# Aim of the task:
Copy out, unchanged, every line from the start of the records to the line that contains "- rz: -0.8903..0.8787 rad", and stop there.

Data entries
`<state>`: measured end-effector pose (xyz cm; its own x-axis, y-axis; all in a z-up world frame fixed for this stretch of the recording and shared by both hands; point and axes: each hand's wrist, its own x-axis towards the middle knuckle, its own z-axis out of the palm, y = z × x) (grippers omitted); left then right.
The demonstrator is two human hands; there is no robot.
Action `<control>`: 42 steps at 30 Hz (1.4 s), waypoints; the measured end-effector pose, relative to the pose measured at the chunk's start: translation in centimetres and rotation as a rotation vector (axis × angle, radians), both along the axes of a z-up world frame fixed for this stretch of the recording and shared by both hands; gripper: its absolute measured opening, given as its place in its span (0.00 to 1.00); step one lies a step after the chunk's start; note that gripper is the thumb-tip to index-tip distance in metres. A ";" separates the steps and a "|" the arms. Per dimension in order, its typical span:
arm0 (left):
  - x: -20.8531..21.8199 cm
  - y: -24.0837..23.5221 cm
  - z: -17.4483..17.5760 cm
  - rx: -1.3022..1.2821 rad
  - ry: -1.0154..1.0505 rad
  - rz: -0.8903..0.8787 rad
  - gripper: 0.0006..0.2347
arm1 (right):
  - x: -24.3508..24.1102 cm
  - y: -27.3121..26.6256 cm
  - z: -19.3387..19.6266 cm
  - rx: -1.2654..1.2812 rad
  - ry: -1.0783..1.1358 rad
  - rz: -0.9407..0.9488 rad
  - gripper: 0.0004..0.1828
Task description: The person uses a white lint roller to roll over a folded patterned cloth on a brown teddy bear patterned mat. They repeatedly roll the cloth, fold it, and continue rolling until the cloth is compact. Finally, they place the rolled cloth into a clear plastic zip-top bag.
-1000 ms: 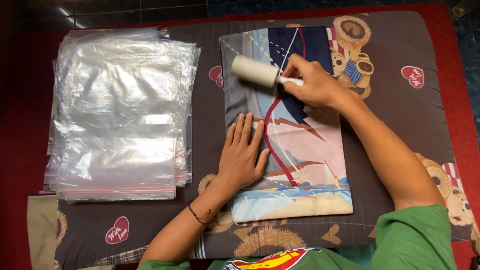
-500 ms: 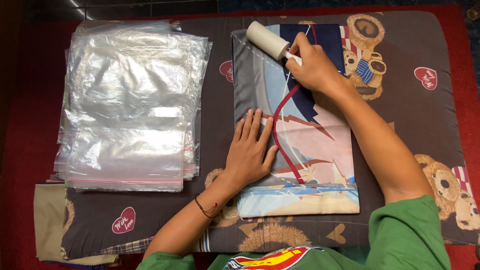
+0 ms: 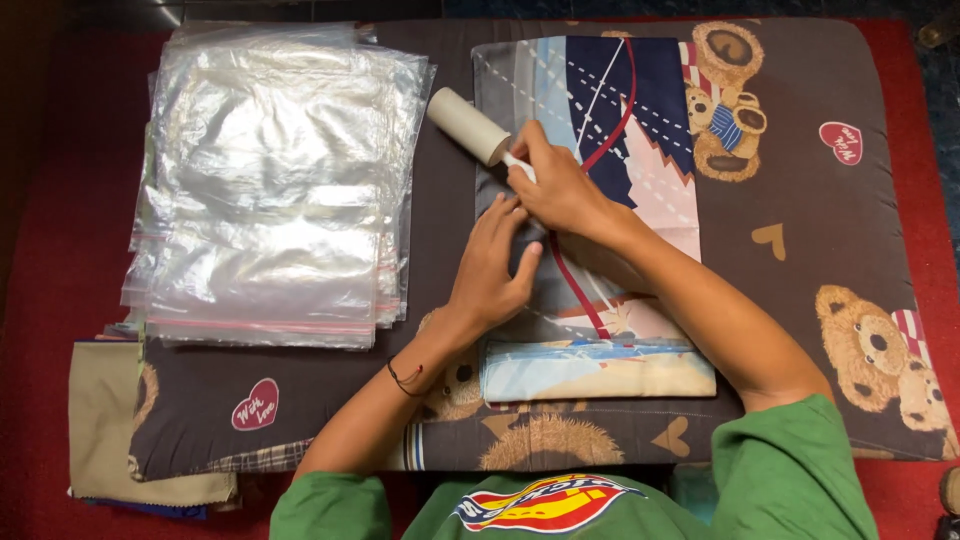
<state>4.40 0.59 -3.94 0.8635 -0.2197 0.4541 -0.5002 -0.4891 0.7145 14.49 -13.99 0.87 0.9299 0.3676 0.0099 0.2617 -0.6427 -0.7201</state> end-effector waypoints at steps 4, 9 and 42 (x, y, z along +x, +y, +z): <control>1.0 1.7 1.3 -0.242 -0.003 -0.002 0.14 | -3.3 -1.5 2.0 0.018 -0.028 -0.064 0.14; 1.2 3.7 4.1 -0.404 -0.011 0.109 0.11 | -7.4 -4.6 1.9 -0.189 -0.100 -0.279 0.15; 0.9 4.1 4.1 -0.347 0.140 -0.096 0.14 | -21.3 -0.9 -0.5 -0.295 -0.068 -0.415 0.14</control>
<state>5.33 4.74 0.18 0.9054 -0.1564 0.3947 -0.4177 -0.1617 0.8941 -6.82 -14.85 0.37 0.9990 -0.0361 0.0266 -0.0188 -0.8755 -0.4829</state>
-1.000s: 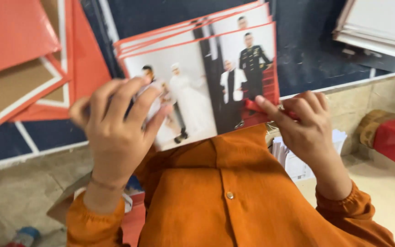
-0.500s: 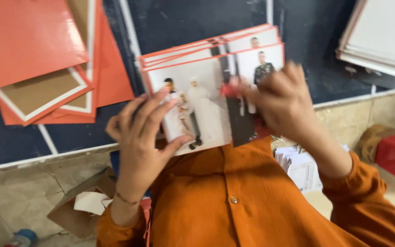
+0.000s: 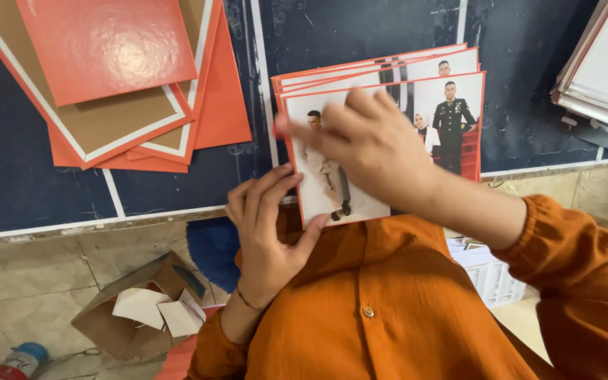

# Response box:
`<state>`: measured end-effector pose (xyz cm; its own x-axis, y-axis; all in a z-up world frame fixed for this stretch of the recording and shared by both hands; point and axes: each hand's wrist, its own x-axis towards the middle knuckle, its own z-axis out of the palm, y = z × x) (grippers omitted); left then right.
The demonstrator is two human hands; there is no robot.
Action `<control>`: 42 steps at 30 Hz (1.4 s), waypoints; the measured end-effector pose, relative to the pose measured at the chunk's start: translation in centimetres and rotation as a rotation vector (axis × angle, radians), both along the axes of a z-up world frame fixed for this stretch of the recording and shared by both hands; gripper: its absolute measured opening, given as its place in its span (0.00 to 1.00); step one lies a step after the chunk's start; note that gripper is the thumb-tip to index-tip distance in metres. A ";" separates the steps and a "|" the arms. Per dimension in order, its typical span:
arm0 (left):
  - x: -20.8531..21.8199 cm
  - y: -24.0837..23.5221 cm
  - z: -17.4483..17.5760 cm
  - rx: -1.3022..1.2821 rad
  - ry: -1.0154..1.0505 rad
  - rz: -0.8903..0.8787 rad

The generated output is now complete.